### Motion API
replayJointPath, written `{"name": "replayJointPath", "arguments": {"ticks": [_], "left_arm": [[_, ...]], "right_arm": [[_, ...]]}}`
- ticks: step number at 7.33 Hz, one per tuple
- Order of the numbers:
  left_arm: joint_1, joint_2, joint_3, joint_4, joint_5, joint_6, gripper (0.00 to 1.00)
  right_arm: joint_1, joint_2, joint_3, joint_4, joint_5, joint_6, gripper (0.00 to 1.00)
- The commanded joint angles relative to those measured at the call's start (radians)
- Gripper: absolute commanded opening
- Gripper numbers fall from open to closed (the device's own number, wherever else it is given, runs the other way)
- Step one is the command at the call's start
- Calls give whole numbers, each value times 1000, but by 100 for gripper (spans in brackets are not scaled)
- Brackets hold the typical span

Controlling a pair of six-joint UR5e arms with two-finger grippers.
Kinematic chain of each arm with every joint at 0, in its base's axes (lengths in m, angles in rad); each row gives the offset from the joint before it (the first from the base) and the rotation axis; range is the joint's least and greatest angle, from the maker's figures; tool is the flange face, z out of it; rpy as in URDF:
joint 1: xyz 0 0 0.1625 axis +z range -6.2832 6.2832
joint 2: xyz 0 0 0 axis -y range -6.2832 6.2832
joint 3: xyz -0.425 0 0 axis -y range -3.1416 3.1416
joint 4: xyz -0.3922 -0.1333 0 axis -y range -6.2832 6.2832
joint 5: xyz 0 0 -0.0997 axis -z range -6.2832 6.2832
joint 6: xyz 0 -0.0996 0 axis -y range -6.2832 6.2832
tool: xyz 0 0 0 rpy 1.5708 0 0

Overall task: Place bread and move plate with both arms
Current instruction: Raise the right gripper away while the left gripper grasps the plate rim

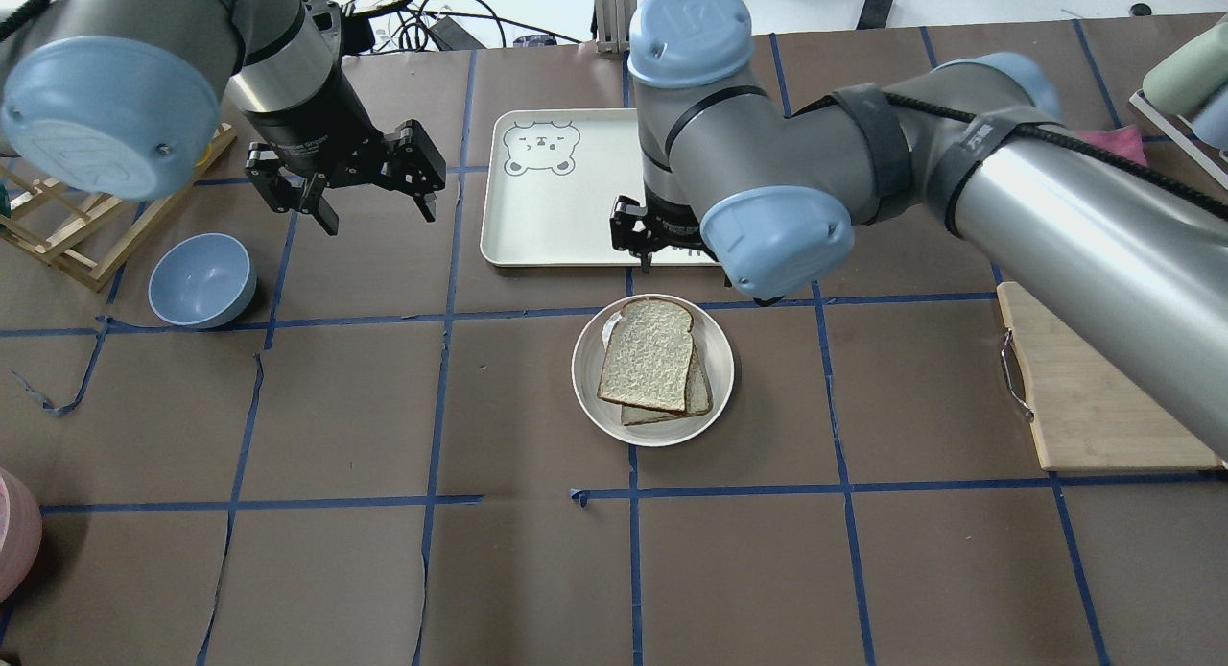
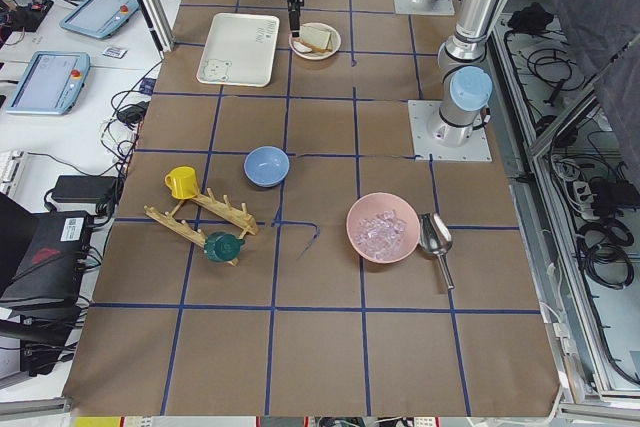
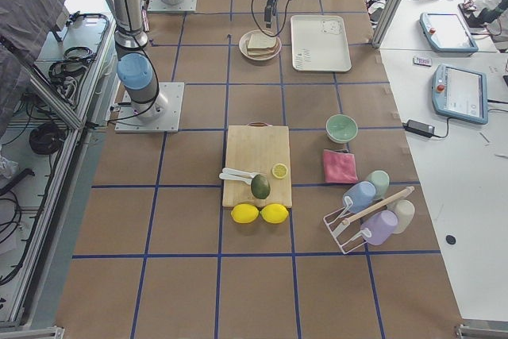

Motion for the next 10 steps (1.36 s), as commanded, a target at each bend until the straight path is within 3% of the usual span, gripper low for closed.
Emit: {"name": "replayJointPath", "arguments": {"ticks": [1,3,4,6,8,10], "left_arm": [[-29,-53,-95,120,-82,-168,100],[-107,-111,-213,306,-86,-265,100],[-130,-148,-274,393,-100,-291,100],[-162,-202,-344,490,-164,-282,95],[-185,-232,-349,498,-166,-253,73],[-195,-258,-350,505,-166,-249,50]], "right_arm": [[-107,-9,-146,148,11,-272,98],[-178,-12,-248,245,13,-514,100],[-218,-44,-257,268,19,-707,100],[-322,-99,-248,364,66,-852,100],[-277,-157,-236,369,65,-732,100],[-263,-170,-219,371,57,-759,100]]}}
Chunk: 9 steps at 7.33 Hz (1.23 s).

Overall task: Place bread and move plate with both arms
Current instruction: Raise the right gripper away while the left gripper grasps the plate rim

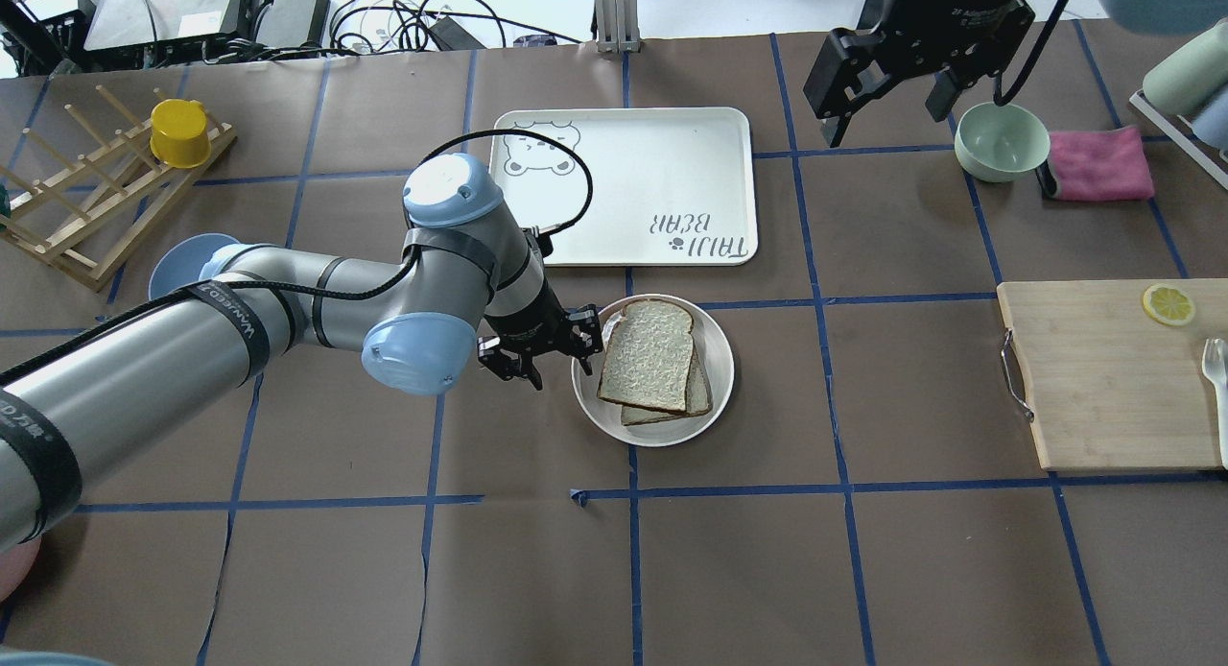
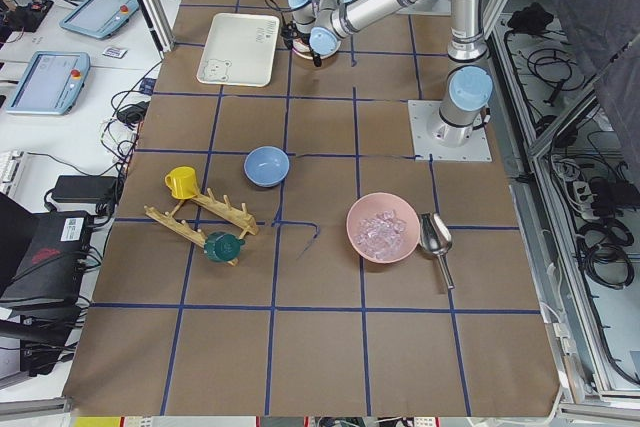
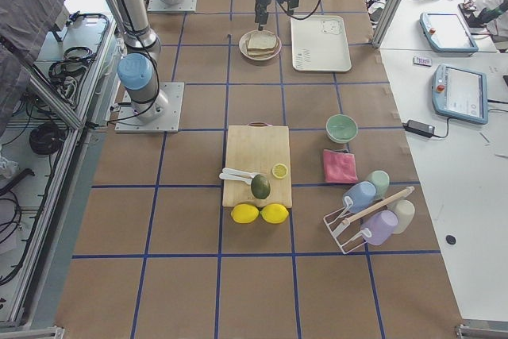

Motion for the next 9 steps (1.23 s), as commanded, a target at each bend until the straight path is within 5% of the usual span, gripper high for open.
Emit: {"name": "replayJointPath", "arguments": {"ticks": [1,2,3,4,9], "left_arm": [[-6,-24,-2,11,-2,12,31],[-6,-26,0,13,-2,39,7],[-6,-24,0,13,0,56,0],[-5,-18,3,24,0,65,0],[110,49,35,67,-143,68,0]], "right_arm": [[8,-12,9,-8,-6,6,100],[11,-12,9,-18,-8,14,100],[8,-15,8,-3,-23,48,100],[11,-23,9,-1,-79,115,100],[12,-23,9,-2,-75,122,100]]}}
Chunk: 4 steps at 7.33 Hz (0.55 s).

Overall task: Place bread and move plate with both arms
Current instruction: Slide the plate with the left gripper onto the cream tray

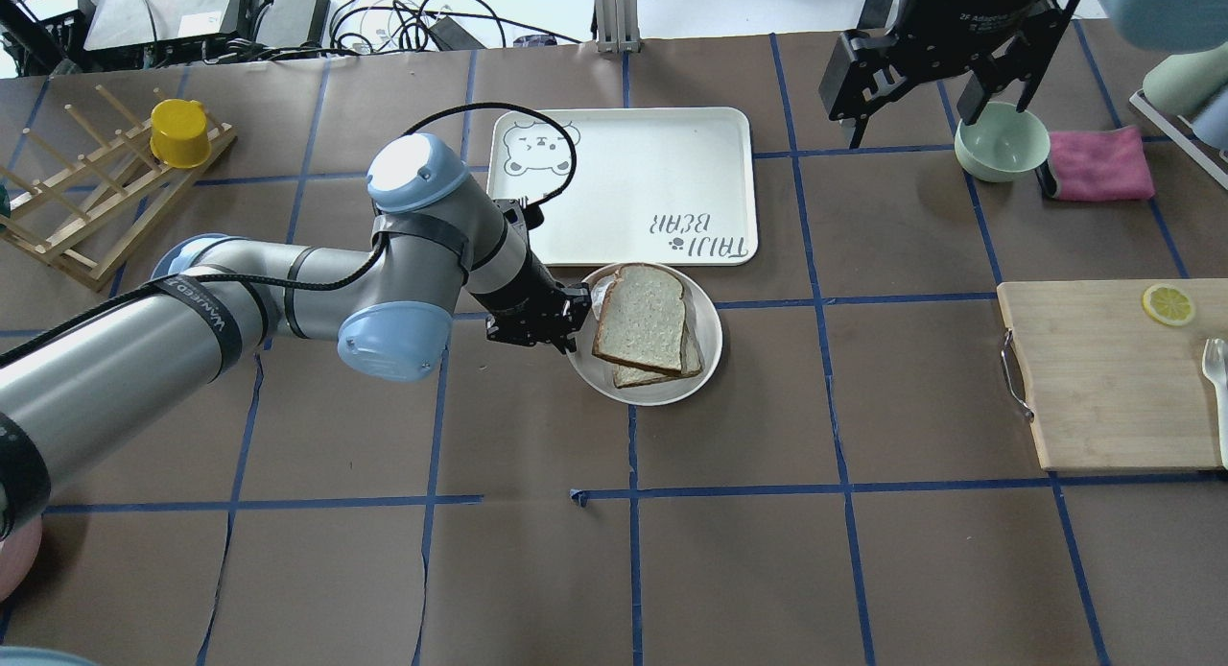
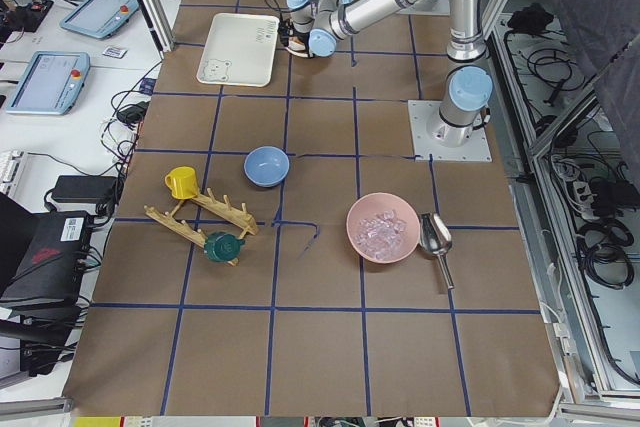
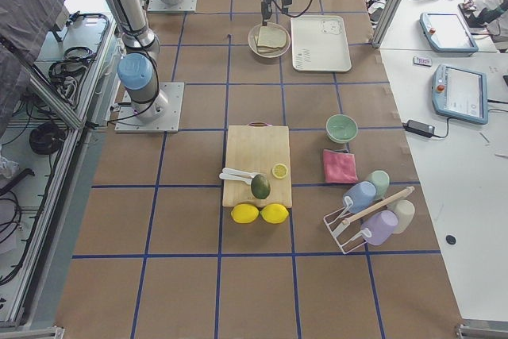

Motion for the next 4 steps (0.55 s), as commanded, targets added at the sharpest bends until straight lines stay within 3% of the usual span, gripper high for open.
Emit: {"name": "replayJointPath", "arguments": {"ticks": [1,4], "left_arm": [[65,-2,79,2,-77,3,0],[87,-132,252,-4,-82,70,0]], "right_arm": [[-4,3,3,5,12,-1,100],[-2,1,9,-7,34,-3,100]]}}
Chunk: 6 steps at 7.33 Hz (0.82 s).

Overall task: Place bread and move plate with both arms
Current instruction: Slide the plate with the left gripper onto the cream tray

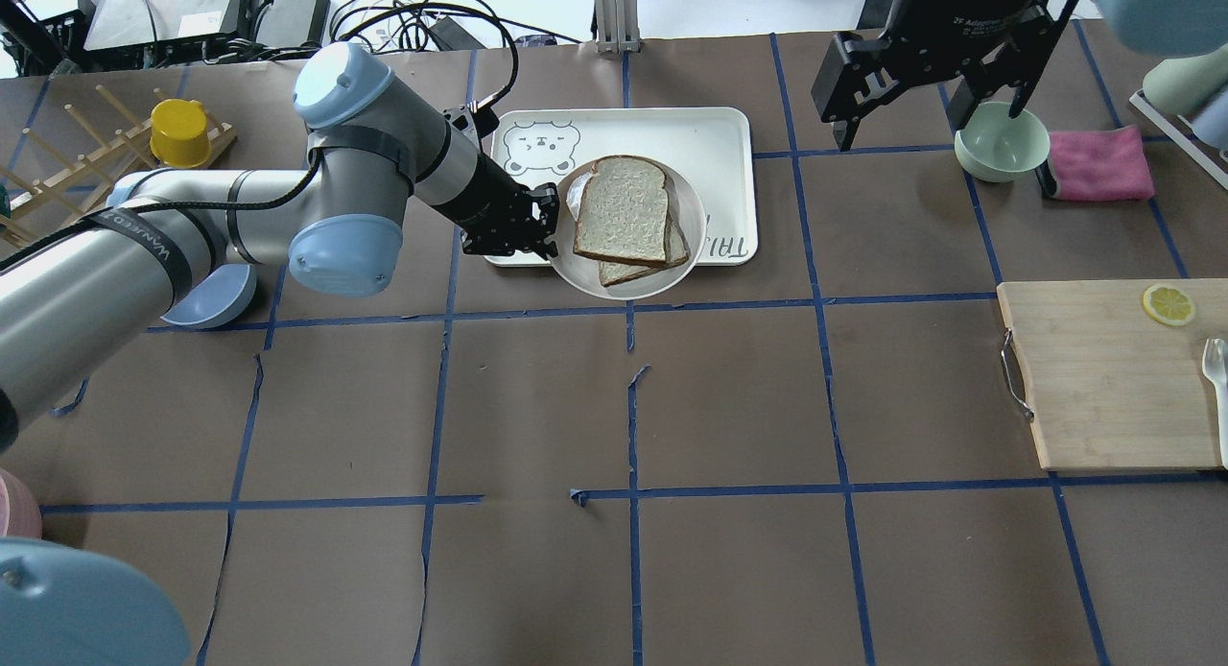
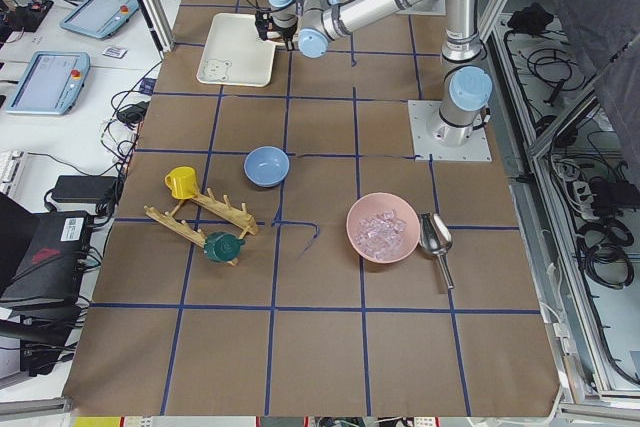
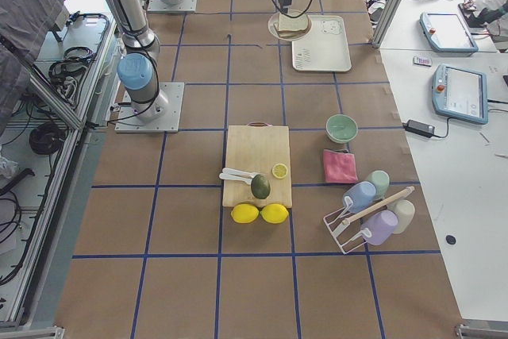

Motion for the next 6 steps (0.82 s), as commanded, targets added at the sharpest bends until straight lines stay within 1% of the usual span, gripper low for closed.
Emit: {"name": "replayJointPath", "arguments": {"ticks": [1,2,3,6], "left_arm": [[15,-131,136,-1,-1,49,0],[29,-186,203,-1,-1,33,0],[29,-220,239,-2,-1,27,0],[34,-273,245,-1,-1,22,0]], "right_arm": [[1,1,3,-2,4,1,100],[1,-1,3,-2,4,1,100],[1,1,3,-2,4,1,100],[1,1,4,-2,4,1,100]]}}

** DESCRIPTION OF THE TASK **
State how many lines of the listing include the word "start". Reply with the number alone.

** EXPECTED ANSWER **
2